*EXERCISE OBJECTIVE*
Restate verbatim the span of lines below between the line with "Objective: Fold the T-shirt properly" and the line with "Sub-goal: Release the", including those two lines, and only that span.

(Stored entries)

-.-.-

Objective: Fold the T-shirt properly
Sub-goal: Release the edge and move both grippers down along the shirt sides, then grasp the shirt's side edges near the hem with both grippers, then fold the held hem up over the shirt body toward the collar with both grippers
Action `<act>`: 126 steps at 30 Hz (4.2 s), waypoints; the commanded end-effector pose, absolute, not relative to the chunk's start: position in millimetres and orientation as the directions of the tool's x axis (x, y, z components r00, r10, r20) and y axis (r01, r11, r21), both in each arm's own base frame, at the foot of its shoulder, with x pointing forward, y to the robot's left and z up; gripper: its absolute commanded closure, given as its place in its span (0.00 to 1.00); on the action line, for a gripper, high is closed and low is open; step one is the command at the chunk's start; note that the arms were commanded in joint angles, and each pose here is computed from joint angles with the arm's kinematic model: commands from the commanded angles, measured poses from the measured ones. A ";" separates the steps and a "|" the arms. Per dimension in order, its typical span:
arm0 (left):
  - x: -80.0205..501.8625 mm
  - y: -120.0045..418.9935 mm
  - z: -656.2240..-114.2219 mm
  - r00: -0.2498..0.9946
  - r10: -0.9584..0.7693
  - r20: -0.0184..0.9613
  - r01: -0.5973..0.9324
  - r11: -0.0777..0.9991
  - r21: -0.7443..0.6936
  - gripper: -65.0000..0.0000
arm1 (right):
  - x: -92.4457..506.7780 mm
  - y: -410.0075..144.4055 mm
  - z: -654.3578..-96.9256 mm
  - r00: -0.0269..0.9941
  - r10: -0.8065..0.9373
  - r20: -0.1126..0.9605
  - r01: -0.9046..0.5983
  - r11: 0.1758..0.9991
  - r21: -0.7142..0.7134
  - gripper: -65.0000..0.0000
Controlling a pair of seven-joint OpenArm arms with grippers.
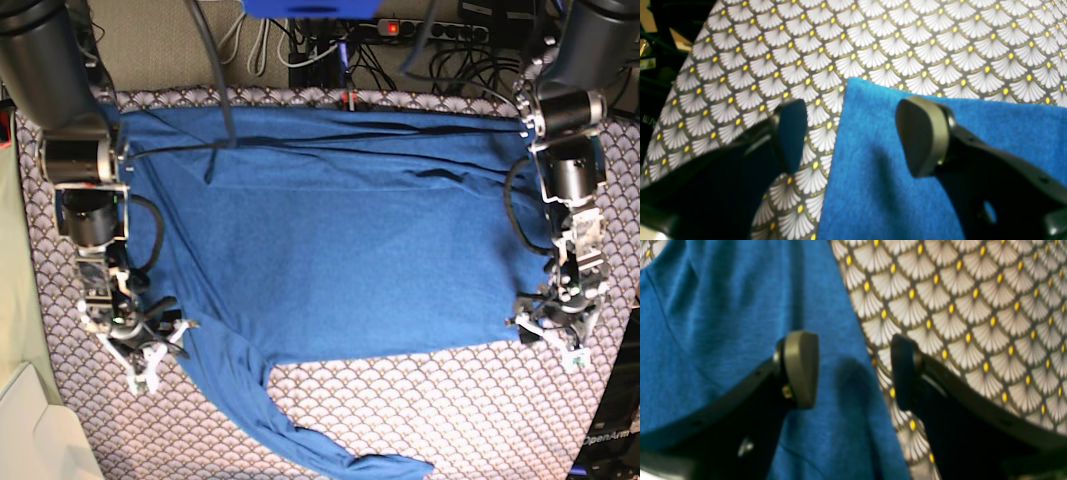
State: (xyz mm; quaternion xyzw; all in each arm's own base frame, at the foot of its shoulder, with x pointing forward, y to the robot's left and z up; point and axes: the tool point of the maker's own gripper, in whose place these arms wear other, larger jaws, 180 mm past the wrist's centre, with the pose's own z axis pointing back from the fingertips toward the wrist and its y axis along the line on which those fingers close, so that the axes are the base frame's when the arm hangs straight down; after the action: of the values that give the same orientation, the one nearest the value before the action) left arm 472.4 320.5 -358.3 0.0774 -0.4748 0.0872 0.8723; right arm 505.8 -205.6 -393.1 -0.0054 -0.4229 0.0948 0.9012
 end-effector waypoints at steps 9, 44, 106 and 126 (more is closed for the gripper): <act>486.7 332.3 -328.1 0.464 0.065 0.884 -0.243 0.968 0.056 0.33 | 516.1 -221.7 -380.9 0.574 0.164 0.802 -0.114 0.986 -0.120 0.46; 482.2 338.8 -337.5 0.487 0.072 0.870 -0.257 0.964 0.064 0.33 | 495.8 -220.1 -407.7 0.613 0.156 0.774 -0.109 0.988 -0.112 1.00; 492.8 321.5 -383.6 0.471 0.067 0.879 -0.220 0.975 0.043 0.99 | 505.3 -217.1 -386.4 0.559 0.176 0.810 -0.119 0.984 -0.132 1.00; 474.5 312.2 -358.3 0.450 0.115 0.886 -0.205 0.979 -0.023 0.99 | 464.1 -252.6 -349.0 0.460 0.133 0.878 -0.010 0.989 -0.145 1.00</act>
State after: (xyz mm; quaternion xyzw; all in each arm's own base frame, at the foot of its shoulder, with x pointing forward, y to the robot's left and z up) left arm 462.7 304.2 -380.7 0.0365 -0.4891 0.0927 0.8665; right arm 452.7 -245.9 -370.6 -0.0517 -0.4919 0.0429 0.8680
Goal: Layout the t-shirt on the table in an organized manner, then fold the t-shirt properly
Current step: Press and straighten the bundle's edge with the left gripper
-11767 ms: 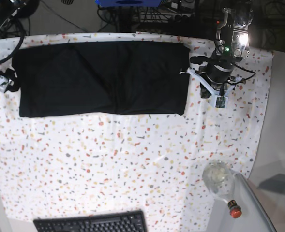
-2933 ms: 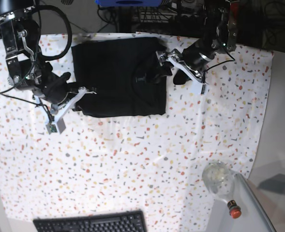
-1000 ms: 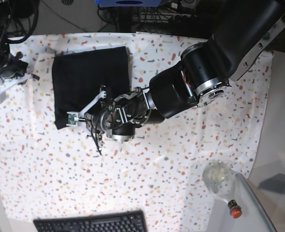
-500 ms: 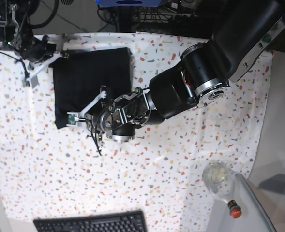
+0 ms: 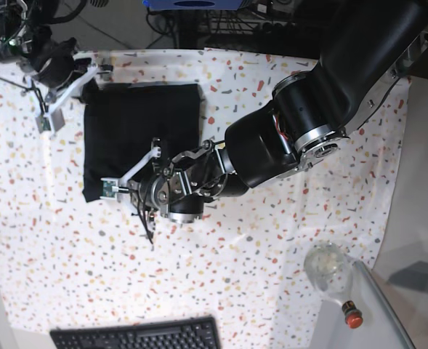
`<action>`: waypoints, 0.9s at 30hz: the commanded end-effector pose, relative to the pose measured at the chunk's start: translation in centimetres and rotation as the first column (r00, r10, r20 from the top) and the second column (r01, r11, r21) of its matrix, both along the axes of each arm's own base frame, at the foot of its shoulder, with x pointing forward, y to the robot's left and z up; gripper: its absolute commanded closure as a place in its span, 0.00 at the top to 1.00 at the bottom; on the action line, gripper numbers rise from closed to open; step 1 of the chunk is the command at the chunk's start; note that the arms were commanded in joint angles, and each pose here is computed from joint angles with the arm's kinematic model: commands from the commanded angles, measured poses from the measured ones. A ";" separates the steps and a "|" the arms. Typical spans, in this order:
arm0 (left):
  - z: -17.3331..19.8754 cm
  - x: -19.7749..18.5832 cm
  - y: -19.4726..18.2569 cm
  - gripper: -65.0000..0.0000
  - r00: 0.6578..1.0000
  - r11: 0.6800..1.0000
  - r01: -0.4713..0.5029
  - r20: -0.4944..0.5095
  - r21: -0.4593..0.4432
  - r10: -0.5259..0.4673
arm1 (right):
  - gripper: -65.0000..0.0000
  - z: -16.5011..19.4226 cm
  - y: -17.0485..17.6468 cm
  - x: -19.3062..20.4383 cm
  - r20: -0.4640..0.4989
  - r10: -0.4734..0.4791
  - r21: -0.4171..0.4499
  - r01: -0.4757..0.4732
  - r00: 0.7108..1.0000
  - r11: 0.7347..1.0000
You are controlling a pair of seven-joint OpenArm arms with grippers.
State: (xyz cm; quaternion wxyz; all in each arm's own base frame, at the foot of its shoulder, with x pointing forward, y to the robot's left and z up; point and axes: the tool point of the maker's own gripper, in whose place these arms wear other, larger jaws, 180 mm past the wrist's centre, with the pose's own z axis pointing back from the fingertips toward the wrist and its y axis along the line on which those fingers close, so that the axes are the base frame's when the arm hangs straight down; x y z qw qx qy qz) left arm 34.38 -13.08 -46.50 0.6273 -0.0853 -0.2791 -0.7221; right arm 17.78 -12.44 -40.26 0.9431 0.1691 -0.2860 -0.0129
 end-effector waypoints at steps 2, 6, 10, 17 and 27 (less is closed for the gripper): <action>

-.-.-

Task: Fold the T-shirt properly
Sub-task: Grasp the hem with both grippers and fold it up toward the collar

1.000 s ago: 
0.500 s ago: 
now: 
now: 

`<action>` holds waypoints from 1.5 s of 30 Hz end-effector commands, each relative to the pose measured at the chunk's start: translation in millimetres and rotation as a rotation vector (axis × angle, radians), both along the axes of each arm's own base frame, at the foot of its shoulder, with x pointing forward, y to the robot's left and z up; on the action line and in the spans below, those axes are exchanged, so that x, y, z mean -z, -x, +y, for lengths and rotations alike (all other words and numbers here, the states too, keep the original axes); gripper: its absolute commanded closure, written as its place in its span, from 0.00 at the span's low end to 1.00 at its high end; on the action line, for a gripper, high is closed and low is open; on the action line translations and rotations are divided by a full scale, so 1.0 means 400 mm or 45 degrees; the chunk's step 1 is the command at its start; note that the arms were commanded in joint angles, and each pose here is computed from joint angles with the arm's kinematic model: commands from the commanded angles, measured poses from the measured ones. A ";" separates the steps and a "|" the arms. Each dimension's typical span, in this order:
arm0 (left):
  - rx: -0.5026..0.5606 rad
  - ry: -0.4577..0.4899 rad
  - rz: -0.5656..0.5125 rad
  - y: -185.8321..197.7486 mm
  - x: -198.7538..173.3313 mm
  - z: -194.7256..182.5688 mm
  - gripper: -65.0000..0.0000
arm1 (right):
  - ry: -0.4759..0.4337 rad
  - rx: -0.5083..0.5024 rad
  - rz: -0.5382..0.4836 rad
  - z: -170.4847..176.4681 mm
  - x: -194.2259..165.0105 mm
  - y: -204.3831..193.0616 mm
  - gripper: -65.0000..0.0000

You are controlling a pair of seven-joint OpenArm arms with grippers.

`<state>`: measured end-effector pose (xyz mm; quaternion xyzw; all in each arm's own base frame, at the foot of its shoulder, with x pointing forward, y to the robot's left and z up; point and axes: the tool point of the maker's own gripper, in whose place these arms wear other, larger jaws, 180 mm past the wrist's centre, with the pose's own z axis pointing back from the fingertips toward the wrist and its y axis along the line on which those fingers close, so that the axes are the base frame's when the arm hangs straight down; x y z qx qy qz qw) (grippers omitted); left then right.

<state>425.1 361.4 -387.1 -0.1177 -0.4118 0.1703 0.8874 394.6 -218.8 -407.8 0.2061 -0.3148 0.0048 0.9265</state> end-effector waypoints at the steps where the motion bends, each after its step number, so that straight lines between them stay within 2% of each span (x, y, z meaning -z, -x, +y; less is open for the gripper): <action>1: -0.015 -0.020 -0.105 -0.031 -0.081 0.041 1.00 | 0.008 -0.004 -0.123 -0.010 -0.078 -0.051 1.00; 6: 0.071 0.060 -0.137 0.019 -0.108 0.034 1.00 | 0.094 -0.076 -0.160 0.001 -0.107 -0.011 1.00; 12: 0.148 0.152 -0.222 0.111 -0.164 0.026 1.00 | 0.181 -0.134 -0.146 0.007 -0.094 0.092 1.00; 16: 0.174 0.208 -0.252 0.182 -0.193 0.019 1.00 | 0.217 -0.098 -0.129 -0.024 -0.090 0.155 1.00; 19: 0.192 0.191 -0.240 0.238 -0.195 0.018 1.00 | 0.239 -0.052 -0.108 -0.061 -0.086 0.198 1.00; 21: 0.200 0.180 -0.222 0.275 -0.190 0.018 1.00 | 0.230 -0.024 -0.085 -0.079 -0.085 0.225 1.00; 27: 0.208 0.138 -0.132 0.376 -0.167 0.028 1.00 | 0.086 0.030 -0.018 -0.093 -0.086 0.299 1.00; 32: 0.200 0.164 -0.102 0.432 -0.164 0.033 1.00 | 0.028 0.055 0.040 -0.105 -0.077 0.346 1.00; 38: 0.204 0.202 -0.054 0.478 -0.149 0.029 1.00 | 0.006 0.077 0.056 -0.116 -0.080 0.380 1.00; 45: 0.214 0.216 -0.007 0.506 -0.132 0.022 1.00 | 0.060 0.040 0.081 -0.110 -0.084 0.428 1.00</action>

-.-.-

*WRITTEN RESPONSE*
Objective: Fold the T-shirt properly
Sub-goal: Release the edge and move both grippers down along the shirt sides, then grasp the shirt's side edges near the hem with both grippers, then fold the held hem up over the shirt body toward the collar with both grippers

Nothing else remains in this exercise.